Die Feststellung, ob Organe und Einrichtungen der Europäischen Union kompetenzwidrig und damit außerhalb der Integrationsermächtigung des Art. 23 Abs. 1 Satz 2 GG i. V. m. dem Integrationsgesetz gehandelt haben, obliegt dem BVerfG (BVerfG-Beschluss vom 06.07.2010 2 BvR 2661/06 BVerfGE 126, 286, 302 ff. - Honeywell; BVerfG-Urteile vom 30.06.2009 2 BvE 2/08, 2 BvE 5/08, 2 BvR 1010/08, 2 BvR 1022/08, 2 BvR 1259/08, 2 BvR 182/09 BVerfGE 123, 267 - Lissabon; vom 12.10.1993 2 BvR 2134/92 und 2 BvR 2159/92 BVerfGE 89, 155 - Maastricht). Gelangt ein Fachgericht zu der Überzeugung, dass eine Kompetenzüberschreitung eines EU-Organs vorliegt und die Anwendbarkeit dieses Rechtsakts für den Rechtsstreit entscheidungserheblich ist, ist es in entsprechender Anwendung des Art. 100 Abs. 1 GG verpflichtet, dem BVerfG die Frage vorzulegen, ob der Rechtsakt wegen entgegenstehender verfassungsrechtlicher Grenzen des Art. 23 Abs. 1 GG innerstaatlich Anwendung findet (in diesem Sinne in Bezug auf die innerstaatliche Anwendbarkeit einer EU-Verordnung BVerfG-Beschluss vom 07.06.2000 2 BvL 1/97 BVerfGE 102, 147 - Bananenmarktordnung; Thiemann, JURA 2012, 902).

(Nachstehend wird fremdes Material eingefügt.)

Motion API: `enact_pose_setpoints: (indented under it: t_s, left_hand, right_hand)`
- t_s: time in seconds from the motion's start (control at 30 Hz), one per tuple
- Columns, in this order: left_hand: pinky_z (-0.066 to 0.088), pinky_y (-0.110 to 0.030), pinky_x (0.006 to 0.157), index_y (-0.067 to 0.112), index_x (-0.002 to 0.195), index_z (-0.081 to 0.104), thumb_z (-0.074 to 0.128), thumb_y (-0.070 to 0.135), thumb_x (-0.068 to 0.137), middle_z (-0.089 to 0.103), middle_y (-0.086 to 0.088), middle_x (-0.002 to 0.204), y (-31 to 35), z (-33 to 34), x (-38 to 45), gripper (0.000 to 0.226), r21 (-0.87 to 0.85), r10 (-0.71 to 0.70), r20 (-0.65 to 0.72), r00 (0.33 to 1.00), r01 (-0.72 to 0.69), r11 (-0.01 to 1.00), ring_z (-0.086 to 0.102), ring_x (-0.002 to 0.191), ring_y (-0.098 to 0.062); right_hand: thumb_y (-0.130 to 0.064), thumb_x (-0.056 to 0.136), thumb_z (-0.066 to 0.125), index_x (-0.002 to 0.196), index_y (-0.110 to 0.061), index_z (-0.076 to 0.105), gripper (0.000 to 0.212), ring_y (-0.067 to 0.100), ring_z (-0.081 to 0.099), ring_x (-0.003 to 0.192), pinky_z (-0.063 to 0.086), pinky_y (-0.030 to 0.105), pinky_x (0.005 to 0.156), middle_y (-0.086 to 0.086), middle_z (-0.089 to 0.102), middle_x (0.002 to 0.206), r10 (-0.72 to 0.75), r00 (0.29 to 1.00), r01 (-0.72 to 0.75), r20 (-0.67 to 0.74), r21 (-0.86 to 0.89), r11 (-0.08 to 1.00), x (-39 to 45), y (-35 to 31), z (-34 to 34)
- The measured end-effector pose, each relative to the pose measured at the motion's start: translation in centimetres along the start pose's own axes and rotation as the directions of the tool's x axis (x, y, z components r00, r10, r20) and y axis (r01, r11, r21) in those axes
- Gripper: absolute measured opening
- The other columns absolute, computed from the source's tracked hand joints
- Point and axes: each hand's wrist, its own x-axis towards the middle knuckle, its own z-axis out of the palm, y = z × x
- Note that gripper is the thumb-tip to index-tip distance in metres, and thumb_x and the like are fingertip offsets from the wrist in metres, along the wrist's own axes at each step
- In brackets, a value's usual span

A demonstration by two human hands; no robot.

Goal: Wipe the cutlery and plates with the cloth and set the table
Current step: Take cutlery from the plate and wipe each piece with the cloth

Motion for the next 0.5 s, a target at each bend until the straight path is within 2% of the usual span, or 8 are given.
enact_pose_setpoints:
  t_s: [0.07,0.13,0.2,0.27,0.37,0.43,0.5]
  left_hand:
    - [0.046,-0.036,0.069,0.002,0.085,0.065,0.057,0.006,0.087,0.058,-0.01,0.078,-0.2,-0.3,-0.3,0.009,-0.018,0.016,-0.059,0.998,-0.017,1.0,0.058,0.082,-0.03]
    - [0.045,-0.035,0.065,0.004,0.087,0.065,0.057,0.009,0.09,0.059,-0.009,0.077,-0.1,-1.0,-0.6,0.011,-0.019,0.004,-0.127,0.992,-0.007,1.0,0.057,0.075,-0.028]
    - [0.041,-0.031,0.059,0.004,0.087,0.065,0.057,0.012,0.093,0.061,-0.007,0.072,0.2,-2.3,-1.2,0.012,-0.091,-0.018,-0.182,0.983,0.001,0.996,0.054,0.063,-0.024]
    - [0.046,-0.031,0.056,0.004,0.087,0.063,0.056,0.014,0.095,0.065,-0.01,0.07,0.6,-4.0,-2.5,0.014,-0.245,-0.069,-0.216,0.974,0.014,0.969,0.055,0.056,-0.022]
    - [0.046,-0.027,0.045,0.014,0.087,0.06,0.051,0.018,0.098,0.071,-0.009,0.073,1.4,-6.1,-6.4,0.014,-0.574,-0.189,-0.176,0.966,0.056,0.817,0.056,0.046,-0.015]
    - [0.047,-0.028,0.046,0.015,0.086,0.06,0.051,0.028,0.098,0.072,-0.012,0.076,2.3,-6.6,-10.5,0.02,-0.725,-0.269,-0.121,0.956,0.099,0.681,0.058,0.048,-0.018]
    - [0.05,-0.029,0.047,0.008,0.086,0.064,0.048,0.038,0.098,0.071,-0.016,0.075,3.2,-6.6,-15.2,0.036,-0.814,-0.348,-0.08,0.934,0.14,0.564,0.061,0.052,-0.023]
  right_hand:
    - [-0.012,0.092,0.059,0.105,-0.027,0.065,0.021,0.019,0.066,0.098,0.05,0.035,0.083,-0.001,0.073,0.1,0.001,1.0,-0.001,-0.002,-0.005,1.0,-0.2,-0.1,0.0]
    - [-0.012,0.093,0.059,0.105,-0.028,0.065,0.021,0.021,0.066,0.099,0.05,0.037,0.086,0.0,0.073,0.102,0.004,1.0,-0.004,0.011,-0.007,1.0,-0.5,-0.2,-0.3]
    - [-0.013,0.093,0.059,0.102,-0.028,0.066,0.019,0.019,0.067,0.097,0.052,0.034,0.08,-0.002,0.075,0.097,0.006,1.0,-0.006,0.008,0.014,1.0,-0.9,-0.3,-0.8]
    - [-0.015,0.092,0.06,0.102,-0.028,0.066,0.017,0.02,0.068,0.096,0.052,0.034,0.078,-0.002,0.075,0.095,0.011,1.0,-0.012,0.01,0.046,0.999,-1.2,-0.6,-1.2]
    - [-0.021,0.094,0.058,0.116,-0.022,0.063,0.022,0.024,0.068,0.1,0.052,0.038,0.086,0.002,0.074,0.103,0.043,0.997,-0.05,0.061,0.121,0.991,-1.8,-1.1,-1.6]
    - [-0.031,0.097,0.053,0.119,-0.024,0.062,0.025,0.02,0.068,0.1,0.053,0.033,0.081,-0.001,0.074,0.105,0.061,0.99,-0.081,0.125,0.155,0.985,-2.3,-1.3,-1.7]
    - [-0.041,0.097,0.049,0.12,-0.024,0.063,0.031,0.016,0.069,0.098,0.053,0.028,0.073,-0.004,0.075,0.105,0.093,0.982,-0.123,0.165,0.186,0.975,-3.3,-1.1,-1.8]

Ein Kompetenzverstoß in dem beschriebenen Sinne kommt nach der Rechtsprechung des BVerfG nur in Betracht, wenn dieser hinreichend qualifiziert ist. Zum einen muss das in Frage stehende Handeln eines EU-Organs offensichtlich kompetenzwidrig sein; zum anderen muss der angegriffene Akt im Kompetenzgefüge zwischen Mitgliedstaaten und EU im Hinblick auf das Prinzip der begrenzten Einzelermächtigung und die rechtsstaatliche Gesetzesbindung erheblich ins Gewicht fallen, mithin zu einer strukturell bedeutsamen Verschiebung zulasten der Mitgliedstaaten führen (BVerfG-Beschluss vom 06.06.2010 2 BvR 2661/06, BVerfGE 126, 286 - Honeywell, juris Rz. 61). Ausdrücklich gesteht das BVerfG dem EuGH im Rahmen seiner Stellung als unabhängiges überstaatliches Rechtsprechungsorgan einen Anspruch auf Fehlertoleranz zu. Das BVerfG setzt daher bei Auslegungsfragen des Unionsrechts, die bei methodischer Gesetzesauslegung im üblichen rechtswissenschaftlichen Diskussionsrahmen zu verschiedenen Ergebnissen führen können, seine Auslegung nicht an die Stelle derjenigen des EuGH.

Der Senat hat keine Zweifel daran, dass der EuGH durch seine Auslegung der MwStSystRL innerhalb seiner Kompetenz gehandelt hat, zur Wahrung des Rechts europäisches Primär- und Sekundärrecht auszulegen und anzuwenden (Art. 19 EUV). Eine unzulässige Rechtsfortbildung durch den EuGH liegt nicht vor. Es ist bereits nicht ersichtlich, dass der EuGH die Vorschriften der MwStSystRL in rechtsmethodisch unvertretbarer Weise ausgelegt hätte. Im Wesentlichen hat der EuGH die Ergebnisse seiner bisherigen Rechtsprechung auf den vorgelegten Sachverhalt anwenden können. Im Schwerpunkt hat sich seine Rechtsfindung an der Auslegung des Richtlinienwortlauts orientiert. Schließlich begründet sein Vorgehen keine neuen Kompetenzen der EU zulasten der Mitgliedstaaten oder dehnt eine bestehende Kompetenz mit dem Gewicht einer Neubegründung aus.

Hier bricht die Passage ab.